Exocytosis of pinocytosed fluid in cultured cells: kinetic evidence for rapid turnover and compartmentation

Abstract

The uptake and fate of pinocytosed fluid were investigated in monolayers of pulmonary alveolar macrophages and fetal lung fibroblasts using the fluid-phase marker, [14C]sucrose. Initial experiments revealed that cellular accumulation of chromatographically repurified [14C]sucrose was not linear with incubation time. Deviation from linearity was shown to be due to constant exocytosis of accumulating marker. Chromatographic analysis revealed that the cells were unable to metabolize sucrose and were releasing it intact by a process that was temperature-sensitive but not dependent on extracellular calcium and magnesium.
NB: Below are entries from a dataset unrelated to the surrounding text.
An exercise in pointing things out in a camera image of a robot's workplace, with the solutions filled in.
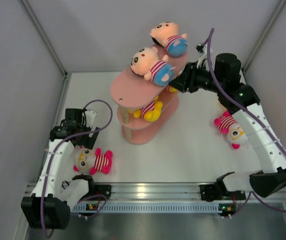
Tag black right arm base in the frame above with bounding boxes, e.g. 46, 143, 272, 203
200, 183, 246, 202

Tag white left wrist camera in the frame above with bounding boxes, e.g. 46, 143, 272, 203
84, 109, 97, 128

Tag pink white panda plush glasses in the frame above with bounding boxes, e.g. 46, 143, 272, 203
72, 146, 113, 175

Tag boy plush on shelf top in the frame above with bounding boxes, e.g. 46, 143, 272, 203
149, 21, 188, 57

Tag yellow plush toy big eyes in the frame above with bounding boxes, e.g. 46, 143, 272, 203
127, 96, 163, 122

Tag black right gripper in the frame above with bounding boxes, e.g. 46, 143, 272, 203
168, 60, 224, 94

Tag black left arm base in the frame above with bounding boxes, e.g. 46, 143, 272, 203
92, 183, 112, 199

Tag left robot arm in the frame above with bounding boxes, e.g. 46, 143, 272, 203
21, 108, 98, 230

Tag boy plush blue pants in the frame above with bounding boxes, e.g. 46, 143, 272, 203
130, 46, 175, 87

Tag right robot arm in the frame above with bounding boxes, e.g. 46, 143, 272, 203
170, 53, 286, 198

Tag yellow plush toy striped shirt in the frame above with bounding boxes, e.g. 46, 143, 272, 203
165, 72, 181, 93

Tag pink wooden three-tier shelf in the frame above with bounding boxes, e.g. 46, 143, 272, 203
111, 45, 188, 145

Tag aluminium frame rail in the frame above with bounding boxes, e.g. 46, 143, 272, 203
22, 181, 286, 204

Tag pink white panda plush right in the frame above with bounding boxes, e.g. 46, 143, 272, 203
214, 110, 248, 150

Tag slotted cable duct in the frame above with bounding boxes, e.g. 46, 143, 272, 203
71, 202, 222, 214
A detailed analysis of the kinetics of exocytosis was undertaken by preloading cells with [14C]sucrose for various lengths of time and then monitoring the appearance of radioactivity into isotope-free medium. Results indicated that modeling the process of fluid-phase pinocytosis and subsequent exocytosis required at least two intracellular compartments in series, one compartment being of small size and turning over very rapidly (t1/2 = 5 min in macrophages, 6--8 min in fibroblasts) and the other compartment being apparently larger in size and turning over very slowly (t1/2 = 180 min in macrophages, 430--620 min in fibroblasts). Computer-simulation based on this model confirmed that the kinetics of efflux faithfully reflected the kinetics of influx and that the rate of efflux completely accounted for the deviation from linearity of accumulation kinetics. Moreover, the sizes of the compartments and magnitude of the intercompartment fluxes were such that the majority of fluid internalized in pinocytic vesicles was rapidly returned to the extracellular space via exocytosis. This result provides direct experimental evidence for a process previously thought necessary based solely on morphological and theoretical considerations. Furthermore, the turnover of pinocytosed fluid was so dynamic that accumulation deviated from linearity even within the first few minutes of incubation. We were able to show that the kinetics of exocytosis allowed calculation of the actual pinocytic rate, a rate that was nearly 50% greater than the apparent initial rate obtained from the slope of the uptake curve over the first 10 min.